Mais la retraite n’a pas signifié pour lui l’arrêt de toute activité. La recherche historique avait toujours été une passion inassouvie. Il a repris ses études et les a continuées jusqu’à obtenir un doctorat d’histoire le 28 juin 2006 à l’université Paris IV, avec comme sujet « Lyautey et le Tafilalet ». Il s’était toujours demandé pourquoi son grand-père avait quitté l’armée avant la limite d’âge et, un jour, lors de ses recherches, il a trouvé une annotation de Lyautey ainsi libellé « affaire DOURY réglée ». Il a voulu comprendre ce dont il s’agissait. Lyautey avait décidé, de sa propre autorité, en pleine guerre européenne d’entreprendre une opération de grande envergure visant à couper le « bloc berbère » en deux à travers le Moyen Atlas, avec la jonction des troupes de la région de Meknès au nord-ouest avec celles de Bou Denib au sud-est, c’est à dire d’occuper le Tafilalet, berceau de la dynastie marocaine : il escomptait des bénéfices symboliques considérables pour un coût minime. En 1917, cette opération eut lieu, mais elle entraina un soulèvement général des tribus l’année suivante, qui s’étendit jusqu’à la Moyenne Moulouya et qui dura jusqu’en 1917, malgré l’appui des autorités militaires algériennes et se termina par un retrait des troupes françaises. Lyautey, loin d’assumer son erreur en fit porter la responsabilité au lieutenant-colonel DOURY, commandant de l’unité mobile de Bou Denib, dont la carrière prometteuse fut brisée net. Jacques Frémeaux, président de son jury de thèse a loué la qualité de son travail et de son objectivité (bien que le sujet ait été traité par le petit-fils de l’intéressé, « l’étude n’en demeure pas moins impartiale et la démonstration parait difficilement contestable »). J’ai assisté à la soutenance de sa thèse. Tout le monde a été impressionné. Il était vraiment très très doué.
Il était président d’honneur de « La Rahla, Amicale des Sahariens ». Il avait été élu, en 1993, membre correspondant de l’Académie de médecine. Ces deux titres sont, d’une certaine façon un résumé de sa vie.
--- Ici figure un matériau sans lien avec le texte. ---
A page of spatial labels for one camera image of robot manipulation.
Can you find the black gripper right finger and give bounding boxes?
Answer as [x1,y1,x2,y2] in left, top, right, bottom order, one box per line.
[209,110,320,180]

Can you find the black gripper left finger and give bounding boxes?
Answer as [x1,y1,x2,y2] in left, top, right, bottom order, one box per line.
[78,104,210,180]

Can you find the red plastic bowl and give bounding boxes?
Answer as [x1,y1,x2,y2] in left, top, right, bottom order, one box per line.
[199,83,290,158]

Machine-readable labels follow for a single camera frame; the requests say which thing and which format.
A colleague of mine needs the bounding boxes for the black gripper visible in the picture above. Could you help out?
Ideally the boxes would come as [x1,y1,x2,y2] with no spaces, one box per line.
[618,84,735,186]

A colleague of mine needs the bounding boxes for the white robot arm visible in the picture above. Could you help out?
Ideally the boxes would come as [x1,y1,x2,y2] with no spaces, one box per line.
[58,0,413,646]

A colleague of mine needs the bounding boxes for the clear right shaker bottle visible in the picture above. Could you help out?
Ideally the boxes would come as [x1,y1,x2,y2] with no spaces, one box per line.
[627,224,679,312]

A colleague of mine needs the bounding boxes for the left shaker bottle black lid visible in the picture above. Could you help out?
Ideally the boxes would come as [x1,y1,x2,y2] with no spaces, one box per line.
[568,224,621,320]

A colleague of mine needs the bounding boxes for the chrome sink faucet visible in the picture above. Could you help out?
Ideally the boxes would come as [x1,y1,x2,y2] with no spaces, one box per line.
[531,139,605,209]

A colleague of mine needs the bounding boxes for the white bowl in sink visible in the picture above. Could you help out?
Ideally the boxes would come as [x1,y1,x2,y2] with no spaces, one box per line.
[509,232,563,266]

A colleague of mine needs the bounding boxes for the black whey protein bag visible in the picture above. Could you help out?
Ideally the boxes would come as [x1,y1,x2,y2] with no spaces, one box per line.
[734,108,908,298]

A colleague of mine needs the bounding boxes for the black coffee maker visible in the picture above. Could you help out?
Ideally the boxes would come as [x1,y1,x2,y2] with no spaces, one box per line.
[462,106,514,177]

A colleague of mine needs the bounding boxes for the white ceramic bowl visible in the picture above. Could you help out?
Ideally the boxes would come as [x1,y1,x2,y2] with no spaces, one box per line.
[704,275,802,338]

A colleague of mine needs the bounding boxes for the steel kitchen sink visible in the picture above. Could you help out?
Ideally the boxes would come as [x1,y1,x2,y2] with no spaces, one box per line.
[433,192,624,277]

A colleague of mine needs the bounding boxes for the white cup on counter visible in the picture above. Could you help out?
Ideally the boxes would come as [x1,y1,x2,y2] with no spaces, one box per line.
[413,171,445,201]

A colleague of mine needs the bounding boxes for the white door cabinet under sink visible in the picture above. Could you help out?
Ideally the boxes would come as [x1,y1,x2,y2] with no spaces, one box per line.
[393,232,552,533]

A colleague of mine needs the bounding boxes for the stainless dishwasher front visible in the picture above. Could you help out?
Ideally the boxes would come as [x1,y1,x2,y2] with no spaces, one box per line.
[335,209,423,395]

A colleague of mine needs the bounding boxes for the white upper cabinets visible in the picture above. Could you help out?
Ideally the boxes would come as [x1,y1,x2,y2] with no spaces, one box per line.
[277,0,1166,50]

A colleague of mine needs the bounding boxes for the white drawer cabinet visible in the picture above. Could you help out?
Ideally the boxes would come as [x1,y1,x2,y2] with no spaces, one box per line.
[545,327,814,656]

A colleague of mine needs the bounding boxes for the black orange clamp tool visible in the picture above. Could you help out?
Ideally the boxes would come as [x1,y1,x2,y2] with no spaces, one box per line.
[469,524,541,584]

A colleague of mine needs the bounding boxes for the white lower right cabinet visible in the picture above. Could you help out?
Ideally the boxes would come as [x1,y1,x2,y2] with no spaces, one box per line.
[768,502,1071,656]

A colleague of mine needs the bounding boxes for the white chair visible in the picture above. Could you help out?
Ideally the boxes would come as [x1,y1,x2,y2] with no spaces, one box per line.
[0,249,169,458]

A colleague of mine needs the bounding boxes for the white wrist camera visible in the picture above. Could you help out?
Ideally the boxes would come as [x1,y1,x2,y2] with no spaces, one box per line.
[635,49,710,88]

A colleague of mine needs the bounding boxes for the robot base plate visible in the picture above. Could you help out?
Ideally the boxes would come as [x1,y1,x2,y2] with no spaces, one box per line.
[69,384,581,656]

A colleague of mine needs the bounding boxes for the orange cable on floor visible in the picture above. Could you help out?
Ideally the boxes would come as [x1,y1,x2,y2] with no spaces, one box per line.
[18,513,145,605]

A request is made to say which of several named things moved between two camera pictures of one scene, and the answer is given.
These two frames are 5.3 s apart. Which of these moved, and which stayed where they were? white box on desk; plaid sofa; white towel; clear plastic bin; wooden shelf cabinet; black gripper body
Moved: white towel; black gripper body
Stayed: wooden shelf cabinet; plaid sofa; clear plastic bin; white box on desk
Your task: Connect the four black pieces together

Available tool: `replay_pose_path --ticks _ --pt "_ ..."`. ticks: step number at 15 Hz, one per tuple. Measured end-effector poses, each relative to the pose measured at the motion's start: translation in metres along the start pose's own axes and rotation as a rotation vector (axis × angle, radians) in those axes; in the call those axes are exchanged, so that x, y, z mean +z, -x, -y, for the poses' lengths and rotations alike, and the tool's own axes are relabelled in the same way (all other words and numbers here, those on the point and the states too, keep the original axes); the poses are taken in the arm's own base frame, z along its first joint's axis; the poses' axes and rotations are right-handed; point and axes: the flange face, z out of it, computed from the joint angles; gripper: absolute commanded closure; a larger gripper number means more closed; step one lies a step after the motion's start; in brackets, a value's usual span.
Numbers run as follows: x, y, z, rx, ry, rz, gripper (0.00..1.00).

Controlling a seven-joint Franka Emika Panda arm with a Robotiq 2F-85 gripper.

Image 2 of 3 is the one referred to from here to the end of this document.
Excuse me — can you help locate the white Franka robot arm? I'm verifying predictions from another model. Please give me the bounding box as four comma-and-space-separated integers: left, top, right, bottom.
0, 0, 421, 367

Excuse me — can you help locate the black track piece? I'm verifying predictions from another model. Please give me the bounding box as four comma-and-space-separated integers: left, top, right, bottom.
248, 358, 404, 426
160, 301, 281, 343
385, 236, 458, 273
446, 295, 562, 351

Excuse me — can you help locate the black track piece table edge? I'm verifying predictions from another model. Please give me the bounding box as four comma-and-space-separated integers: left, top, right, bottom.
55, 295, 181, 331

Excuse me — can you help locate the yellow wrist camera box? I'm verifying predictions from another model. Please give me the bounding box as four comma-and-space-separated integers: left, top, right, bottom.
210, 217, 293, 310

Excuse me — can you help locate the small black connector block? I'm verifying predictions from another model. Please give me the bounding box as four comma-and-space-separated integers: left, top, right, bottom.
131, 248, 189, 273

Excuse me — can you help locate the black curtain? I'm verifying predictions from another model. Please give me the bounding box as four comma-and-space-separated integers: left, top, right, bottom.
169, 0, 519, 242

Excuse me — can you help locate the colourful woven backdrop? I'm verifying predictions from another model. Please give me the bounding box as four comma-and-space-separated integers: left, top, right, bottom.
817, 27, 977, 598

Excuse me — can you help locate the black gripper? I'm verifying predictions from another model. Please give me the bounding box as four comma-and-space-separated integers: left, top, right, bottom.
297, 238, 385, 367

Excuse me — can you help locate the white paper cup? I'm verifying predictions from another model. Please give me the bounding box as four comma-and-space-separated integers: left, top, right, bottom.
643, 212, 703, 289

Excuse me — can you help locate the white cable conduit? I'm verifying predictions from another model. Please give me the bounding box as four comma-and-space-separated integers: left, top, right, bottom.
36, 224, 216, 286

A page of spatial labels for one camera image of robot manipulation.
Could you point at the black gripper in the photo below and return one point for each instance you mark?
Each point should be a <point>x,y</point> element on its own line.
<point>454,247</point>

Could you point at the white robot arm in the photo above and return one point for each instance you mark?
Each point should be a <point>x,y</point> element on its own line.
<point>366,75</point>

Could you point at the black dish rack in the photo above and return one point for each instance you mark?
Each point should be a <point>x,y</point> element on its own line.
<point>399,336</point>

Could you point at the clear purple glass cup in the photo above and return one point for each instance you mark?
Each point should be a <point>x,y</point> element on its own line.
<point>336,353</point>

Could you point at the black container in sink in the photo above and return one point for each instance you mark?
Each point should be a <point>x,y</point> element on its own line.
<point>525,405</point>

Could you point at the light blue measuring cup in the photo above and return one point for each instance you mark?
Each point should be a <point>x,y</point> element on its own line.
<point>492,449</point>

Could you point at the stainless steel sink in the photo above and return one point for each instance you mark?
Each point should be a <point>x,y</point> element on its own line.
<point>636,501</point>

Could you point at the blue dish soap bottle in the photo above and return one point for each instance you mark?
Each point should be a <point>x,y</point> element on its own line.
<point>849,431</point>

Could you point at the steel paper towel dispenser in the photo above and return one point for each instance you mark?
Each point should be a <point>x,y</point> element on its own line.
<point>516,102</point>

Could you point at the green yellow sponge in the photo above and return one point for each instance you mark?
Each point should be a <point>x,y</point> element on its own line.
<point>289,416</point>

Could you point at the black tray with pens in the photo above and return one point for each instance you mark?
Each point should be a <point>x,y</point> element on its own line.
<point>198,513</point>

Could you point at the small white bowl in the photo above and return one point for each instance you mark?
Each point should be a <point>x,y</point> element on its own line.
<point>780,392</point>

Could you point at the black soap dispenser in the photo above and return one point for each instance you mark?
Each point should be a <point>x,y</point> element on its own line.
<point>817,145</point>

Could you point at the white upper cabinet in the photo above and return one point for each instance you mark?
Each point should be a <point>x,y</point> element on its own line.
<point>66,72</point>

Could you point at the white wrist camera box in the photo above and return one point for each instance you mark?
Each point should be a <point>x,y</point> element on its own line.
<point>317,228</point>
Lorsqu’il a appris qu’il était atteint de la maladie de Parkinson, il m’a dit cette simple phrase : « je sais ce qui va se passer ». Il a été d’une étonnante lucidité jusqu’au dernier moment. C’était un « Grand Monsieur ».
Je ne voudrais pas terminer ce petit message sans rendre hommage à son épouse Micheline et rappeler que s’il fut un travailleur acharné, ceci ne l’a pas empêché de créer une famille avec elle, ses trois filles et son fils, que je salue ici.
A titre personnel, je voudrais dire qu’il fut un ami solide et fidèle, même si nos métiers respectifs ont maintenu entre nous une distance certaine au plan géographique.
Merci à l’association des Anciens de Hoche d’avoir permis de nous retrouver.